The following functions handle the text processing:
1.  **Sentence Segmentation:** Splitting the raw text into distinct sentences.
2.  **Interaction Scanning:** Identifying which characters appear together in a sentence.
3.  **Graph Construction:** Building the mathematical model of connections.

In [None]:
def load_text(filename):
    """Loads text file from the data directory."""
    filepath = os.path.join(DATA_DIR, filename)
    try:
        with open(filepath, 'r', encoding='utf-8') as f:
            return f.read()
    except FileNotFoundError:
        print(f"ERROR: Could not find {filepath}")
        return ""

def build_graph(text, characters):
    """Builds a weighted undirected graph based on sentence co-occurrence."""
    sentences = sent_tokenize(text)
    G = nx.Graph()
    G.add_nodes_from(characters)
    
    # Case-insensitive mapping
    char_map = {c.lower(): c for c in characters}
    
    print(f"Processing {len(sentences)} sentences...")
    
    for sent in sentences:
        tokens = set(word_tokenize(sent.lower()))
        found = [char_map[c] for c in char_map if c in tokens]
        
        # Create edges for all pairs found in the sentence
        if len(found) > 1:
            for pair in itertools.combinations(found, 2):
                u, v = pair
                if G.has_edge(u, v):
                    G[u][v]['weight'] += 1
                else:
                    G.add_edge(u, v, weight=1)
    return G

## 4. Visualization Engine

This section generates the final high-resolution visualization.

**Visual Features:**
* **Force-Directed Layout:** Simulates physical forces to cluster related characters.
* **Heatmap Coloring:** Nodes range from Yellow (High Centrality) to Purple (Low Centrality).
* **Embedded Legend:** A numbered list in the bottom-right corner provides immediate context.
* **Source Credit:** Citation included in the bottom-left.

In [None]:
def analyze_and_draw(G):
    # --- SETUP PLOT ---
    plt.figure(figsize=(14, 10), facecolor='white')
    ax = plt.gca()
    
    # --- LAYOUT & METRICS ---
    # seed=42 ensures the graph looks the same every time you run it
    pos = nx.spring_layout(G, k=1.5, iterations=50, seed=42) 
    centrality = nx.degree_centrality(G)
    
    # Scale node size: big enough to see, but not covering the whole screen
    node_sizes = [v * 8000 + 500 for v in centrality.values()]
    
    # Calculate edge weights for line thickness
    weights = [G[u][v]['weight'] for u, v in G.edges()]
    max_weight = max(weights) if weights else 1
    
    # --- DRAW EDGES ---
    for (u, v, d) in G.edges(data=True):
        width = (d['weight'] / max_weight) * 4 + 0.5
        # 'arrows=True' + 'arrowstyle' fixes the warning and makes curved lines
        nx.draw_networkx_edges(G, pos, edgelist=[(u, v)], width=width, alpha=0.3, 
                               edge_color="#555555", connectionstyle="arc3,rad=0.1", 
                               arrows=True, arrowstyle="-", ax=ax)

    # --- DRAW NODES ---
    nx.draw_networkx_nodes(G, pos, node_size=node_sizes, node_color=list(centrality.values()), 
                           cmap=plt.cm.plasma, alpha=0.9, edgecolors='white', linewidths=2, ax=ax)
    
    # --- DRAW LABELS ---
    labels = nx.draw_networkx_labels(G, pos, font_size=12, font_weight="bold")
    # Add a white "halo" outline to text so it's readable over lines
    import matplotlib.patheffects as path_effects
    for _, label in labels.items():
        label.set_path_effects([path_effects.withStroke(linewidth=3, foreground='white')])
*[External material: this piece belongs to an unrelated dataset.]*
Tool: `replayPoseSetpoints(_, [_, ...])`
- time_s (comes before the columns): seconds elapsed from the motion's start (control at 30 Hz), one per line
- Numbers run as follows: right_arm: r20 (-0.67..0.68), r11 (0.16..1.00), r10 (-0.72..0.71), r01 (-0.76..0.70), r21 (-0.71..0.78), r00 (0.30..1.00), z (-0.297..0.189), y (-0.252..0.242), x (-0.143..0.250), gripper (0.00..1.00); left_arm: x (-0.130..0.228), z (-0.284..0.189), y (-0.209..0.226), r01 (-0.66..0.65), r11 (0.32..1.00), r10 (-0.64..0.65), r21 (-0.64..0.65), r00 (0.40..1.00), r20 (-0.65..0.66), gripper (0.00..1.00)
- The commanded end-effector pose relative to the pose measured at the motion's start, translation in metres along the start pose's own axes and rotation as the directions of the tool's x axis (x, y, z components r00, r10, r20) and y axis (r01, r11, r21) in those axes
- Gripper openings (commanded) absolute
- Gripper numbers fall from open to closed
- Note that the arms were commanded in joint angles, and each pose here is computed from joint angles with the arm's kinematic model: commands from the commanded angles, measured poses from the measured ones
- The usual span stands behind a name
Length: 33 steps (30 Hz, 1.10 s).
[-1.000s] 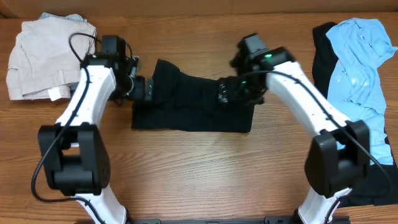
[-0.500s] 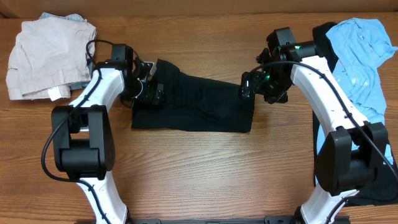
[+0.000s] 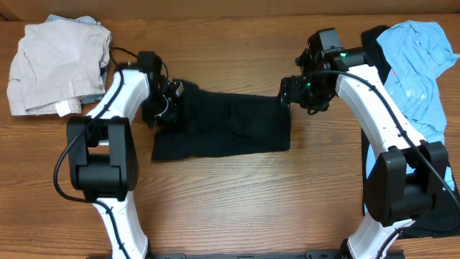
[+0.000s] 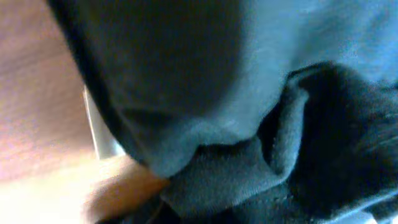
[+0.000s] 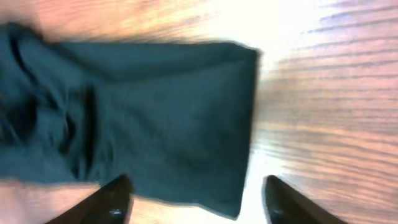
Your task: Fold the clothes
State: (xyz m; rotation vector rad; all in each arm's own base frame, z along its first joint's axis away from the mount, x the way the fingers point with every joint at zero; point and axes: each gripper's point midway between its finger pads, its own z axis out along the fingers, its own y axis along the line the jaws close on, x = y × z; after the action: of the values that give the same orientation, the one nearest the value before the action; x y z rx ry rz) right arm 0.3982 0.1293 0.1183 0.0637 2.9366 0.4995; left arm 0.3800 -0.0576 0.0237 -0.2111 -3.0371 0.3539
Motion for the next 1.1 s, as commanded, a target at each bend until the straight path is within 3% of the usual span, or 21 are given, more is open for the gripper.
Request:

    # --- ADD NUMBERED MINI-TABLE (BOTTOM RIGHT) ---
    degrees = dict(G.degree())
    sorted_stats = sorted(degrees.items(), key=lambda item: item[1], reverse=True)
    
    # Build the text with numbering (1. Anna, 2. Vronsky...)
    legend_text = ""
    for i, (char, count) in enumerate(sorted_stats, 1):
        legend_text += f"{i}. {char:<10} : {count}\n"
    legend_text = legend_text.strip() 

    # Place text box
    props = dict(boxstyle='round', facecolor='white', alpha=0.9, edgecolor='gray')
    plt.text(0.96, 0.02, legend_text, transform=ax.transAxes, fontsize=11,
             verticalalignment='bottom', horizontalalignment='right', bbox=props, fontfamily='monospace')

    # --- ADD SOURCE CREDIT (BOTTOM LEFT) ---
    plt.text(0.02, 0.02, "Data Source: Project Gutenberg", transform=ax.transAxes, 
             fontsize=10, color='gray', style='italic')

    # --- TITLES & SAVING ---
    plt.title("Character Interaction Network: Anna Karenina", fontsize=18, fontweight='bold', pad=20)
    plt.axis('off')
    
    save_path = f"{RESULTS_DIR}/anna_karenina_network_final.png"
    plt.savefig(save_path, dpi=300, bbox_inches='tight')
    plt.show()
    print(f"Graph saved to: {save_path}")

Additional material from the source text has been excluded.